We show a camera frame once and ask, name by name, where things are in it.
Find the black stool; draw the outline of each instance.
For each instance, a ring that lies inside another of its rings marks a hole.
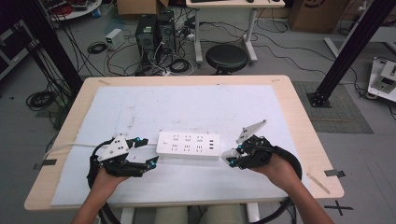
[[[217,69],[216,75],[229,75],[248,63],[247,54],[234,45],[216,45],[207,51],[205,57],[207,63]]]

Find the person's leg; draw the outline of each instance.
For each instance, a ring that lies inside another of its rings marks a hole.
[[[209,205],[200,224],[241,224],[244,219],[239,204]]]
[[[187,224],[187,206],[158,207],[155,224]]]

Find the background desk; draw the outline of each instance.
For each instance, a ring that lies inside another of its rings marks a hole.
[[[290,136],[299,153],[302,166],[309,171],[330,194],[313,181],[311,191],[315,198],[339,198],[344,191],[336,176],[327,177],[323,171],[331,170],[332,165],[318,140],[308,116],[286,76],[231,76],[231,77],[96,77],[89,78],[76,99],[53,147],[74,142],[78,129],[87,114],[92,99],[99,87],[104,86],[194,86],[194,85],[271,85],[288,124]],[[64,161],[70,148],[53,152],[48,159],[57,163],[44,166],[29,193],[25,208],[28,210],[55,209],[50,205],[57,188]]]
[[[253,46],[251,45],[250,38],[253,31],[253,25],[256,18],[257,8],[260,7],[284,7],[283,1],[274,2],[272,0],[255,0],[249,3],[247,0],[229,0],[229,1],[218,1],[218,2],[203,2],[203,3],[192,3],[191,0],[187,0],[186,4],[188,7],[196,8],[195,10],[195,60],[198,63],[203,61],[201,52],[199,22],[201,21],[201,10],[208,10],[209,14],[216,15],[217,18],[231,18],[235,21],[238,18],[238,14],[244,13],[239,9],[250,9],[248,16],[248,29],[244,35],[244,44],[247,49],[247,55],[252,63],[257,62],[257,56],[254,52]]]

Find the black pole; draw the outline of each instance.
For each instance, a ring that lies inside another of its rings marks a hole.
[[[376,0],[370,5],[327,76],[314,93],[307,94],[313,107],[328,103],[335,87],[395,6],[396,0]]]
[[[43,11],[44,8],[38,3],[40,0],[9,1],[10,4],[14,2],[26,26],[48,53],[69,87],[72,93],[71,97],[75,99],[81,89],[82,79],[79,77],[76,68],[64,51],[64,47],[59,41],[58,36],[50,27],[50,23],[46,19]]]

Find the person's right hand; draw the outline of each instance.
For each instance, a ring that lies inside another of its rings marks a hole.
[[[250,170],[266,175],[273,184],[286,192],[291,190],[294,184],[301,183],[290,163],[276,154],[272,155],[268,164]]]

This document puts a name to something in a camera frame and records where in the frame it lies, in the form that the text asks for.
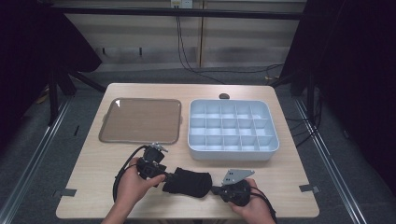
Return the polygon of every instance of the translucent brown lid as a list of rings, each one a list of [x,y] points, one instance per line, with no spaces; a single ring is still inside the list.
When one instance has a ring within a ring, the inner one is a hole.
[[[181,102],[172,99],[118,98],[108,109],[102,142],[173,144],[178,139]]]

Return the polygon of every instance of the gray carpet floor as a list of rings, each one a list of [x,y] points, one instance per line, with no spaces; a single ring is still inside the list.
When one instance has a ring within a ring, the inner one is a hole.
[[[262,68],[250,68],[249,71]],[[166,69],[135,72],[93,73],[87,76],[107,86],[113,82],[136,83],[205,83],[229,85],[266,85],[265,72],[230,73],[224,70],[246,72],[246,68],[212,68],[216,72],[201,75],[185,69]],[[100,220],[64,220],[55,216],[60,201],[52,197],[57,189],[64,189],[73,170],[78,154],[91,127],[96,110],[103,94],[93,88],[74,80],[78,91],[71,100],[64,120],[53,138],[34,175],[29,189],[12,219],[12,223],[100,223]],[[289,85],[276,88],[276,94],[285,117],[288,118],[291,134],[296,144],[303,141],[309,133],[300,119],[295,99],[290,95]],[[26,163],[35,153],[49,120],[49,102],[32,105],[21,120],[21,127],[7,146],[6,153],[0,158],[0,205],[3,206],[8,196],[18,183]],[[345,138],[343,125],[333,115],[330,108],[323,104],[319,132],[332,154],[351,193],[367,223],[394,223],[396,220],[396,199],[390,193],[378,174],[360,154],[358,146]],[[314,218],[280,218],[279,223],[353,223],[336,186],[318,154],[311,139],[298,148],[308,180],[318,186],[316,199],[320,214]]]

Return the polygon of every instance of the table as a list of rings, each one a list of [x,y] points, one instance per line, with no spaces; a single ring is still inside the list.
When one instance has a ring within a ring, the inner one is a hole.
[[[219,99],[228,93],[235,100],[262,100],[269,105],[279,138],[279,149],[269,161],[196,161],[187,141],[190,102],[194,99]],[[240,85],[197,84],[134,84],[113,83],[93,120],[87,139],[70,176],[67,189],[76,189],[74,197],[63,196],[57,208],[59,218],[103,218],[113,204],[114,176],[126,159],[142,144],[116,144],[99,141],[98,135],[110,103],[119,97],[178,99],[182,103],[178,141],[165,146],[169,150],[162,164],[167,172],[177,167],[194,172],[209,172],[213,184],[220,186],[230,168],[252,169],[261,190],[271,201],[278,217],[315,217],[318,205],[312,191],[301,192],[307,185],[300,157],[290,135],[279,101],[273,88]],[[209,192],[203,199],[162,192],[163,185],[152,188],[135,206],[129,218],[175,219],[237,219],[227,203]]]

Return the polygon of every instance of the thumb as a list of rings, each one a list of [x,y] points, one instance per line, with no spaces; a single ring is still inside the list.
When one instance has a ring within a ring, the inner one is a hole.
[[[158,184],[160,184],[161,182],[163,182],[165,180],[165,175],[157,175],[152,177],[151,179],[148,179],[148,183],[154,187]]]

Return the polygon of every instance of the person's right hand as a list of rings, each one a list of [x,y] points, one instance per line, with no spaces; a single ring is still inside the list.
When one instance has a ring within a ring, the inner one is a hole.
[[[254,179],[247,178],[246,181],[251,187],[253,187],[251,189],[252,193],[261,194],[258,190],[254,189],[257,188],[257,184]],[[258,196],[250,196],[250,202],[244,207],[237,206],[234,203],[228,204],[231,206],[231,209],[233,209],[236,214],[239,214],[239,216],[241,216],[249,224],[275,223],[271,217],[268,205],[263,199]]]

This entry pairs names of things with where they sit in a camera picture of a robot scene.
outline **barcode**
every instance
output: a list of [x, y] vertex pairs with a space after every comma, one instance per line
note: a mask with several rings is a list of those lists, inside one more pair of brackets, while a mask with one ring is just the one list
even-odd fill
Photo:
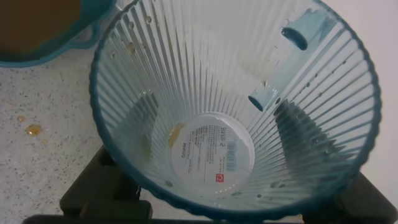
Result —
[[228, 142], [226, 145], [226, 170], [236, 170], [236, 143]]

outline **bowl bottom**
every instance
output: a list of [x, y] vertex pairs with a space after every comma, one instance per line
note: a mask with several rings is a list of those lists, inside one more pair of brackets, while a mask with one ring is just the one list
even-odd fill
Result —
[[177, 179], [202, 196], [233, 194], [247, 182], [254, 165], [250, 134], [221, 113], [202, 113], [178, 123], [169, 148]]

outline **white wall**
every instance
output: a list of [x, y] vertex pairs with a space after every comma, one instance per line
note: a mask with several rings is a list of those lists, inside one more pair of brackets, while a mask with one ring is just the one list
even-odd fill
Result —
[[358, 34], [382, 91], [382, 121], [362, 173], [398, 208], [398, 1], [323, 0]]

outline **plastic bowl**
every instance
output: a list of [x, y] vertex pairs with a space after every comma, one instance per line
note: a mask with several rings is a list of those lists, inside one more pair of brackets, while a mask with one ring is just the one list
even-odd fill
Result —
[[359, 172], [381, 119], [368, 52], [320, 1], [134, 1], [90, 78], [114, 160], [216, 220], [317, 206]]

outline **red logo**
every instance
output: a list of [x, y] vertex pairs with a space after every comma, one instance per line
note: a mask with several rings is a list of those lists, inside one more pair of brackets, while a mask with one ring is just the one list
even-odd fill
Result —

____________________

To do:
Show every line in the listing above that carries the word "black".

Response below:
Find the black stool; draw the outline of each instance.
Find the black pole; draw the outline of each instance.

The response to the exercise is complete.